Les vrais coupables
La semaine dernière, le ministre des Ressources naturelles, Claude Béchard, déposait sa loi sur la «transparence dans la vente de l’essence» en vue d’obliger les pétrolières à justifier chaque hausse du prix à la pompe.
Le ministre Béchard juge important que les automobilistes comprennent pourquoi le prix de l’essence augmente. Soit! Mais comme les taxes qu’il perçoit augmentent chaque fois que les pétrolières haussent le prix de l’or noir, ne devrait-il pas prêcher par l’exemple et également expliquer pourquoi il en exige toujours davantage du contribuable? Le fait que le projet de loi prévoit que le détaillant doit afficher le montant des taxes est insuffisant. Par souci de cohérence, et pour respecter le principe de transparence dont il fait la promotion, des fonctionnaires devraient indiquer à quelles fins ces nouvelles recettes fiscales seront allouées! Après tout, si les pétrolières doivent justifier leurs hausses de prix, l’État ne devrait-il pas également expliquer pourquoi il empoche davantage de taxes?

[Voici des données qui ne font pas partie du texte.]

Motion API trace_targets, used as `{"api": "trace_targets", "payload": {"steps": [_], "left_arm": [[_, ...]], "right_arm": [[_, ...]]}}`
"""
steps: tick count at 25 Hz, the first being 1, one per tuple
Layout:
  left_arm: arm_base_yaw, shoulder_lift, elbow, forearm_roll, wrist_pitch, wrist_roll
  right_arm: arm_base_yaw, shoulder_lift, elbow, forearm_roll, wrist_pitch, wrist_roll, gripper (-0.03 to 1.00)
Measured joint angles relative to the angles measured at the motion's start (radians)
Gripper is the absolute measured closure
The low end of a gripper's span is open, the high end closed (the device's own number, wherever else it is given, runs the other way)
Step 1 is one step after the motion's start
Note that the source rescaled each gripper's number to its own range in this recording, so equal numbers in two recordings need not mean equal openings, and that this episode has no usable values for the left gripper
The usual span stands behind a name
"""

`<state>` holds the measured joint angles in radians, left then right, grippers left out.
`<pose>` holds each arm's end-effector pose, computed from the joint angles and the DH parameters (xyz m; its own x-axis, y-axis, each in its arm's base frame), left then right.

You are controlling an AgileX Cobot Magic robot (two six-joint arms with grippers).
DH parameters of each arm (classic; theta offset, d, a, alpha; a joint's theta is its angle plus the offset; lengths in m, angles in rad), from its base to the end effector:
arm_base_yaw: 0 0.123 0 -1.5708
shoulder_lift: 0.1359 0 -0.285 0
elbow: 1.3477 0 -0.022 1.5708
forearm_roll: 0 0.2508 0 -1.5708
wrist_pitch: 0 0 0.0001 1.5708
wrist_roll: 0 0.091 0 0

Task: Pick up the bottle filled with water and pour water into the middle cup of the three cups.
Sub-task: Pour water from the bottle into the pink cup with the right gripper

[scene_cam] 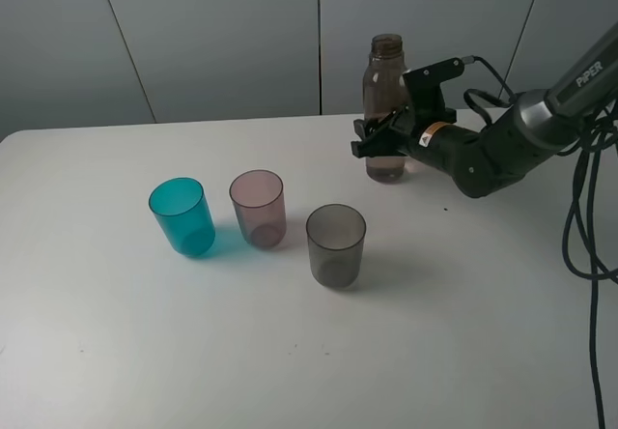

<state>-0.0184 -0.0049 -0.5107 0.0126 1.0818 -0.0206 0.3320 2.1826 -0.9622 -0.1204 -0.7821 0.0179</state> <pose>-0.0077 0.0012 0.2785 -0.4609 -0.0062 -0.8874 0.0018 1.0000 -0.0079 0.3804 0.1393 0.0825 -0.3006 -0.1749 -0.9376 -0.4211 0.9064 -0.0341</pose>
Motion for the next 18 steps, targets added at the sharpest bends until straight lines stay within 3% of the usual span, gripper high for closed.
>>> {"api": "trace_targets", "payload": {"steps": [3, 10, 18], "left_arm": [[0.000, 0.000, 0.000, 0.000, 0.000, 0.000], [0.000, 0.000, 0.000, 0.000, 0.000, 0.000], [0.000, 0.000, 0.000, 0.000, 0.000, 0.002]], "right_arm": [[0.020, -0.051, 0.000, -0.009, 0.048, -0.008, 0.95], [0.102, -0.091, 0.000, -0.019, 0.052, -0.059, 0.95], [0.186, -0.091, 0.000, -0.026, 0.058, -0.405, 0.95]]}}
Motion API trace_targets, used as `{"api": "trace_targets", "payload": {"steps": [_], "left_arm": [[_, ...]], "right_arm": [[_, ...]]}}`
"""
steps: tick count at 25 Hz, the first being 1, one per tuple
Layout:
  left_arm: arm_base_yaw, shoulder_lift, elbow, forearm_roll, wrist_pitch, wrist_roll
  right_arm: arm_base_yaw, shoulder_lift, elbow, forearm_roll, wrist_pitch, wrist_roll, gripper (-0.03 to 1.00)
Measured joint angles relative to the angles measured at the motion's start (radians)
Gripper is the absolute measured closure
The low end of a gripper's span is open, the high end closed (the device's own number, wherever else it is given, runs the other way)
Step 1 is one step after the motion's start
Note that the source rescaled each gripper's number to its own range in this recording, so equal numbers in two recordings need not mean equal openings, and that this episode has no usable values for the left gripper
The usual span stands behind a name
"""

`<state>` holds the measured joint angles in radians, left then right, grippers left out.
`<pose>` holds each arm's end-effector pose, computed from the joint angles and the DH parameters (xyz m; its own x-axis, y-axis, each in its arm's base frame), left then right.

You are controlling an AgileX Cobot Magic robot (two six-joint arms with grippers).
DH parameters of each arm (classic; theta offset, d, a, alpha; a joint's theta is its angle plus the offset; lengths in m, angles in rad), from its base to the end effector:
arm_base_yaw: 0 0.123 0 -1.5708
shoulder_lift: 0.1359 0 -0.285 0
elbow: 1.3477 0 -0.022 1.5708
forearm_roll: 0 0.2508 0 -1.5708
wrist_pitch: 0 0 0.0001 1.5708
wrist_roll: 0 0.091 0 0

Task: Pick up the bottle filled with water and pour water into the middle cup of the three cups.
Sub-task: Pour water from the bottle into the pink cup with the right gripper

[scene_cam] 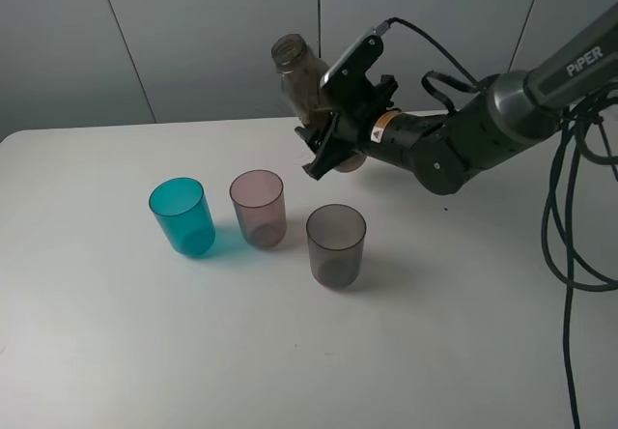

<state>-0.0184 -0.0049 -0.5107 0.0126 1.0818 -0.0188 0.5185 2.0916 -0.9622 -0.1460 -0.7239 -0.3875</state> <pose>-0.0077 0.0012 0.2785 -0.4609 -0.0044 -0.8875 0.0026 1.0000 -0.0063 0.3477 0.2085 0.1144 0.0304 -0.5293 -0.8479 -0.6350 0.6449 -0.4253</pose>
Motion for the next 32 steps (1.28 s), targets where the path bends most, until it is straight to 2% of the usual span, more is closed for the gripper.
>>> {"api": "trace_targets", "payload": {"steps": [9, 13, 20, 32], "left_arm": [[0.000, 0.000, 0.000, 0.000, 0.000, 0.002], [0.000, 0.000, 0.000, 0.000, 0.000, 0.002], [0.000, 0.000, 0.000, 0.000, 0.000, 0.000], [0.000, 0.000, 0.000, 0.000, 0.000, 0.000]], "right_arm": [[0.000, 0.000, 0.000, 0.004, 0.000, -0.436, 0.95], [0.000, 0.000, 0.000, 0.015, 0.000, -0.570, 0.95], [0.000, 0.000, 0.000, 0.097, -0.002, -0.735, 0.95], [0.000, 0.000, 0.000, 0.108, -0.002, -0.917, 0.95]]}}
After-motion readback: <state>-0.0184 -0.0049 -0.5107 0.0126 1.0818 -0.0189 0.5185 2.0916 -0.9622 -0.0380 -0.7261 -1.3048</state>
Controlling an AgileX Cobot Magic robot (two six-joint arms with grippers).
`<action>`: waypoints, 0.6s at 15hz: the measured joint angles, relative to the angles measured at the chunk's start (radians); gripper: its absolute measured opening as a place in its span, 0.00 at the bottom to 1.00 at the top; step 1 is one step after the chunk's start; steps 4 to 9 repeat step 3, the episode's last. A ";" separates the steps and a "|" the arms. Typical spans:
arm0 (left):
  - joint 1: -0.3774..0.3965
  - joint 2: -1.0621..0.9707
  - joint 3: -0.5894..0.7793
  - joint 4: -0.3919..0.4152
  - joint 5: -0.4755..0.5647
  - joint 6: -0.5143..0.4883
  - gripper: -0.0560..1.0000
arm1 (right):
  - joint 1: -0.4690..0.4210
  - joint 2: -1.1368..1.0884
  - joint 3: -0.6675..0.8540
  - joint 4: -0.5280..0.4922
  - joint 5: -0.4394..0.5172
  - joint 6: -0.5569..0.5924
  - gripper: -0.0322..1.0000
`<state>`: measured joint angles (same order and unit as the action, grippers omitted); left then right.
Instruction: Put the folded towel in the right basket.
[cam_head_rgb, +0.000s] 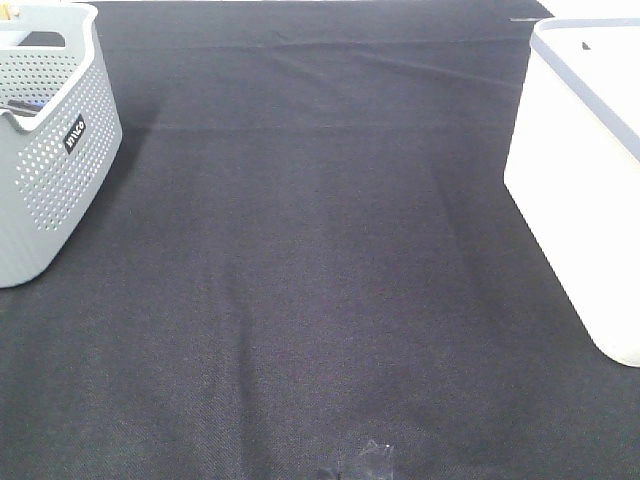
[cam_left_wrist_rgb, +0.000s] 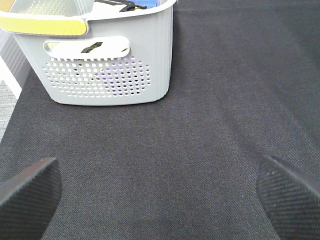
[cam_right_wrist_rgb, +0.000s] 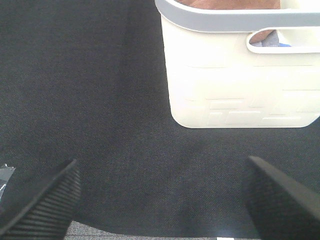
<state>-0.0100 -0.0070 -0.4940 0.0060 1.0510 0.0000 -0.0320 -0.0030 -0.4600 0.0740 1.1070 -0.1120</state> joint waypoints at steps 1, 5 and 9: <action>0.000 0.000 0.000 0.000 0.000 0.000 0.99 | 0.000 0.000 0.000 0.000 0.000 0.000 0.85; 0.000 0.000 0.000 0.000 0.000 0.000 0.99 | 0.000 0.000 0.000 0.000 0.000 0.000 0.85; 0.000 0.000 0.000 0.000 0.000 0.000 0.99 | 0.000 0.000 0.000 0.000 0.000 0.000 0.85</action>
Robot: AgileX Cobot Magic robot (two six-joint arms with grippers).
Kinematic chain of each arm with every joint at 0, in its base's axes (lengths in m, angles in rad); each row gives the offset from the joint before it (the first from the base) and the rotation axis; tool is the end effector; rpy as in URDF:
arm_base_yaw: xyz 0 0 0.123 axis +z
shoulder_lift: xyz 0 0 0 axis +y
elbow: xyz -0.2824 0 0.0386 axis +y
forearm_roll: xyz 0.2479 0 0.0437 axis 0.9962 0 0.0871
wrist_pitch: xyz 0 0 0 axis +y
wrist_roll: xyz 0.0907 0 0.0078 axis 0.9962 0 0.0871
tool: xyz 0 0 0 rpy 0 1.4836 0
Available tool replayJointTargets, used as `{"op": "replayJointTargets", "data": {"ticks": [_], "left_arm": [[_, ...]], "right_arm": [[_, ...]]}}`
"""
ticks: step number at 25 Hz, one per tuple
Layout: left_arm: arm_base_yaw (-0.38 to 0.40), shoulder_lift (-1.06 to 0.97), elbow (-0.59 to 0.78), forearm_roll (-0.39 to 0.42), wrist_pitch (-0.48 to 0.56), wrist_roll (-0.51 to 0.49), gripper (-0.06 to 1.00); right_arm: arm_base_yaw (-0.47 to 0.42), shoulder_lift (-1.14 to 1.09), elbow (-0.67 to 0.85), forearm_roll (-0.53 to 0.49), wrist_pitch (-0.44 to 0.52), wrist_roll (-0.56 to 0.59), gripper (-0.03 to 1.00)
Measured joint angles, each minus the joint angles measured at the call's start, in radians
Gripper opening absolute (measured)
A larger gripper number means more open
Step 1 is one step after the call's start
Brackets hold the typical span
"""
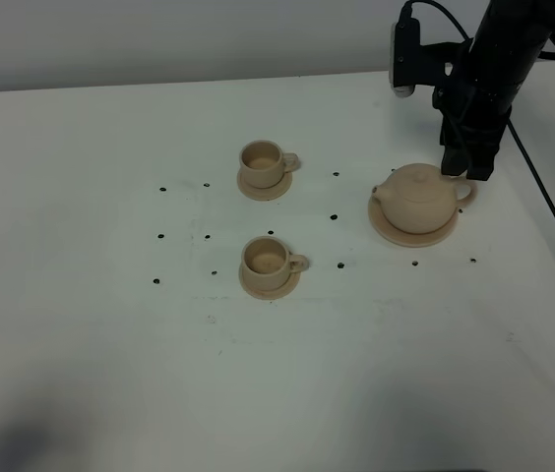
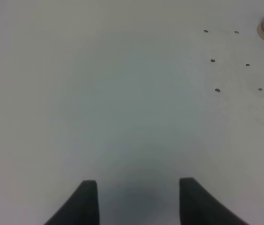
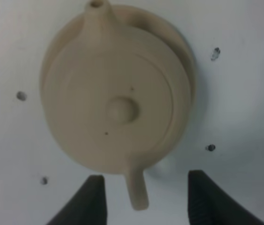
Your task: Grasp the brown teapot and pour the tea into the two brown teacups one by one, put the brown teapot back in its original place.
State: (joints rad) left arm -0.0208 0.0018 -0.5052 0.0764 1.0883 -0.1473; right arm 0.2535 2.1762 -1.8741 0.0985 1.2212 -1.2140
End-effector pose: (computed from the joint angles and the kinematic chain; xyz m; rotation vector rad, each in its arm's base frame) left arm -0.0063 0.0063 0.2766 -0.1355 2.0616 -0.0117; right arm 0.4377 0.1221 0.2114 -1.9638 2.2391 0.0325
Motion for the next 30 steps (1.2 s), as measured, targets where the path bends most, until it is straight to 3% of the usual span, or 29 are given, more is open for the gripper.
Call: {"op": "replayJointTargets", "data": {"ticks": [11, 19, 30], "left_arm": [[0.000, 0.000, 0.000, 0.000, 0.000, 0.000, 0.43], [0.000, 0.000, 0.000, 0.000, 0.000, 0.000, 0.43], [0.000, 0.000, 0.000, 0.000, 0.000, 0.000, 0.43]], "right_arm": [[0.011, -0.082, 0.159, -0.053, -0.003, 0.042, 0.37], [0.011, -0.082, 0.193, -0.106, -0.143, 0.002, 0.37], [0.012, -0.024, 0.193, -0.128, -0.183, -0.022, 0.37]]}}
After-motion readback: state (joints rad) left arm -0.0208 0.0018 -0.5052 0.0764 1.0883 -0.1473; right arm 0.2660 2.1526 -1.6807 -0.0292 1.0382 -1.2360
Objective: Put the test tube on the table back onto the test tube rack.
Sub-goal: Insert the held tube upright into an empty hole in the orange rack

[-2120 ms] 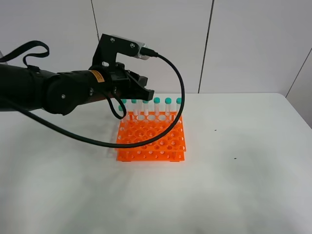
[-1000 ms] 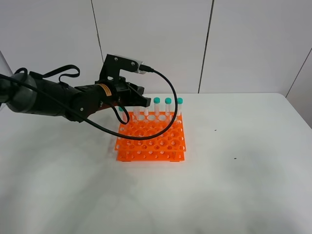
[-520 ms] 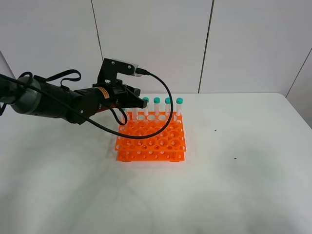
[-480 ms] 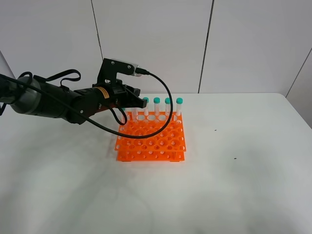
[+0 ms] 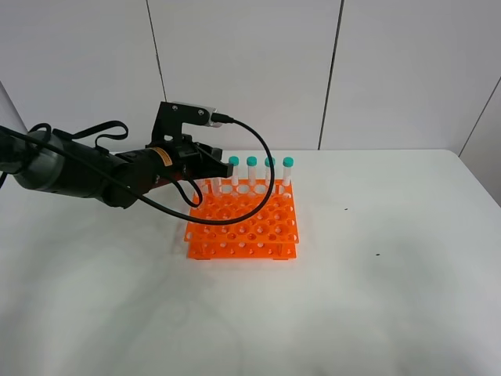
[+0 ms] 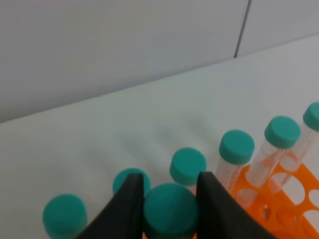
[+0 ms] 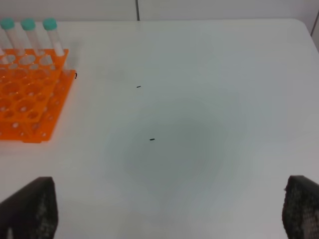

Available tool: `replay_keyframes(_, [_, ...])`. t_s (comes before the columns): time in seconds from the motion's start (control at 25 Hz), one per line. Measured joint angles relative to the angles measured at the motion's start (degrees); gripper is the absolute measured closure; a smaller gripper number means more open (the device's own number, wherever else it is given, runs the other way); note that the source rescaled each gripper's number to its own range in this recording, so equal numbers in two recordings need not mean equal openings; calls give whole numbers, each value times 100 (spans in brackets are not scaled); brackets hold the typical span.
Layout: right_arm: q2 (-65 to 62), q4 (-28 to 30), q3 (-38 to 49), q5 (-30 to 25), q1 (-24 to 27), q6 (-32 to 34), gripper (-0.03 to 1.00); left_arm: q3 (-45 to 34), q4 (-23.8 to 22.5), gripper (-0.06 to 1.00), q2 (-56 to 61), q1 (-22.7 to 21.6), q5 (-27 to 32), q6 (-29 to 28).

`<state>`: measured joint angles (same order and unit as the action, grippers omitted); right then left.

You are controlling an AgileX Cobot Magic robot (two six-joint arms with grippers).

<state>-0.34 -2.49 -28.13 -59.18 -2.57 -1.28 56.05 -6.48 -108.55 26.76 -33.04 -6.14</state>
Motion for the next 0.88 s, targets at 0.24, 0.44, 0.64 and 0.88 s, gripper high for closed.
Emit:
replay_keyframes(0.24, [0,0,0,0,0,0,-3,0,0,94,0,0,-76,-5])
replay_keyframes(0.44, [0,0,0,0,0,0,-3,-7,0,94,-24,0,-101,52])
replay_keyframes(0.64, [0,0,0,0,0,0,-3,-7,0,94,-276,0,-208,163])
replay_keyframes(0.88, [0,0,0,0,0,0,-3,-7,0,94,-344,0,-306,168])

Évidemment, le ministre Béchard se défend en affirmant que son initiative permettra de déterminer quelles sont les pétrolières à l’origine des hausses de prix. Malheureusement, il ne s’attaque pas au véritable coupable. Il oublie que 90% des réserves mondiales de pétrole sont gérées par des gouvernements ou des sociétés d’État. Il oublie également que 77% des réserves connues de pétrole sont la propriété des pays membres de l’OPEP, un cartel international formé de 13 pays parmi lesquels le Venezuela, l’Arabie Saoudite, l’Iran, l’Irak, le Koweït, les Émirats arabes unis, l’Angola, l’Algérie, le Nigeria, et le Qatar. À titre de comparaison, la plus importante pétrolière, ExxonMobil, ne possède que 1,08% des réserves mondiales. Quant aux cinq plus grandes pétrolières, c’est à peine si elles en possèdent 4%.
En s’attaquant aux pétrolières, le ministre Béchard tente de passer pour un héros qui veut sauver les automobilistes des griffes de multinationales voraces. Or, il oublie que le cartel de l’OPEP, qui possède infiniment plus de pouvoir que les pétrolières privées, restreint artificiellement la production des pays membres dans l’unique objectif d’augmenter le prix du brut. Il néglige également le fait que plusieurs membres de l’OPEP ainsi que des pays qui ont confié leur production de pétrole à des sociétés d’État ont peu investi depuis des décennies dans l’exploration et la mise sur pied de nouvelles unités de production. Même le Venezuela, qui dispose des réserves parmi les plus importantes au monde, voit sa production dégringoler depuis que Chavez poursuit la nationalisation du pétrole.
Bien entendu, si les pétrolières complotent, elles devraient être punies. Mais le véritable problème n’est pas tant le comportement des pétrolières, car leur pouvoir est limité. D’ailleurs, comment pourrait-on leur attribuer le fait que le prix à la pompe a pratiquement doublé en 10 ans?
Le problème tient plutôt au fait que l’essentiel de l’or noir est entre les mains de gouvernements rapaces qui limitent délibérément leur production malgré la hausse de la demande mondiale. Et ça, le projet de loi du ministre Béchard n’y changera rien.
Maintenant, la bonne nouvelle. Le cartel de l’OPEP est si aveuglé par les profits actuels qu’il oublie que les prix élevés rendent rentables les schistes bitumineux du Colorado et les sables asphaltiques du Canada. Et comme ces réserves sont plus importantes que celles de pétrole brut, l’OPEP et ses acolytes ne pourront bientôt plus tenir le monde en otage. Le compte à rebours est commencé!
* Cette chronique a aussi été publiée dans Le Journal de Québec.
Nathalie Elgrably est économiste à l’Institut économique de Montréal et auteure du livre La face cachée des politiques publiques.